The strength of a drug company is in the patents that they hold and more importantly, on their pipeline. Pfizer seems like it’s loosing both.

There are many indications that Pfizer’s pipeline doesn’t contain very many big players in it. What they are realistically going to do about that is buy up smaller drug companies (the ones that make only one or two drugs) in order to buy their patents and pipeline. Pfizer, in this situation is similar to Yahoo, they have lots of cash, especially because they just sold their OTC lines, to spend on buying up smaller companies.In recent years, Pfizer has been loosing it patents, either through natural deaths (the expiration of a patent) or through sheer will of the market (they stopped buying). It may seem odd that the consumer would just stop buying a drug, but this was the case for Celebrex, a COX-2 Inhibitor drug that fights arthritis. After the viasco with people getting heart attacks from Vioxx (Celebrex is a similar drug in the same family of COX-2 family). After Vioxx was pulled from the market, Bextra (also a Pfizer COX-2 drug) was also pulled), then came the gradual death of Celebrex. Pfizer left Celebrex on the market, thinking that people will still buy it. In a sense it made a lot of sense. From a therapeutic stand point, it is a great drug if you don’t have any cardio vascular problems. But which one of use can honestly say that we are not an increased risk of cardio vascular problems. So doctors stopped prescribing because they are afraid of getting sued. Needless to say, Celebrex numbers plumeted. Celebrex use to be one of Pfizer’s best sellers.

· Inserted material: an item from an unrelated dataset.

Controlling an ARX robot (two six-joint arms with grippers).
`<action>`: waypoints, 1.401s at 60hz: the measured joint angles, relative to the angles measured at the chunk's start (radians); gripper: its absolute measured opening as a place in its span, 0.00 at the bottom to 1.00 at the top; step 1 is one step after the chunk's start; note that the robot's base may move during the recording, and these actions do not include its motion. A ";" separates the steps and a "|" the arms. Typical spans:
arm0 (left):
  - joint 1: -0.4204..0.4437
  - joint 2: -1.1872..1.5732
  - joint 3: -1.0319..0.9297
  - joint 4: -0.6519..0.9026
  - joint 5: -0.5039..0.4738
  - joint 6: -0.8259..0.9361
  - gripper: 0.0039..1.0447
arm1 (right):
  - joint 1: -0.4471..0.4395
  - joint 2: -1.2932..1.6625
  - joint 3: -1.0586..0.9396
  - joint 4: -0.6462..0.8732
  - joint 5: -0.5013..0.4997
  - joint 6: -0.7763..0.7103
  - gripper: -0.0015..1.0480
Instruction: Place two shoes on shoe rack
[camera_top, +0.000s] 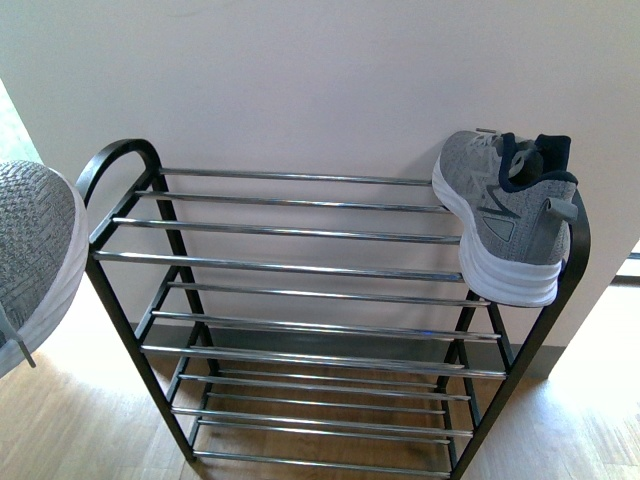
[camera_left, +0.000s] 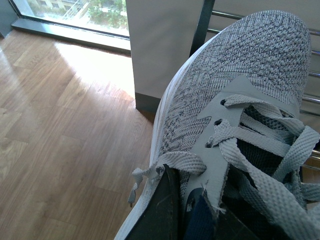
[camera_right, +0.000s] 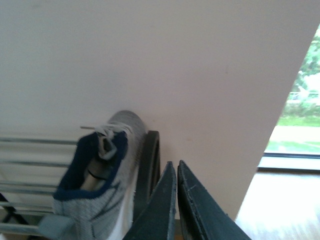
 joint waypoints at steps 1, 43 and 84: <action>0.000 0.000 0.000 0.000 0.000 0.000 0.01 | 0.000 -0.005 -0.005 0.000 0.000 -0.001 0.02; 0.000 0.000 0.000 0.000 -0.001 0.000 0.01 | 0.000 -0.369 -0.238 -0.128 -0.002 -0.003 0.02; 0.000 0.000 0.000 0.000 -0.001 0.000 0.01 | 0.000 -0.805 -0.245 -0.531 -0.002 -0.003 0.02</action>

Now comes the next big blow, th US Supreme Court on Monday rejected Pfizer’s request to overturn an appeals court ruling that allows Canadian drugmaker Apotex to sell generic versions of its hypertension drug, Norvasc. Norvasc’s patent expired last week.

It must be asked why Pfizer would sue over a drug that already ran out of patent. The fact of the matter is, it’s regular practice among drug makers. When a drug patent expires, the drug company would sue a generic company and in doing so, it would stop generic companies from manufacturing their drug by court ruling and allows for another 30 months of drug sales. It just seems that Pfizer was unlucky this time and they were not able to get that 30 months.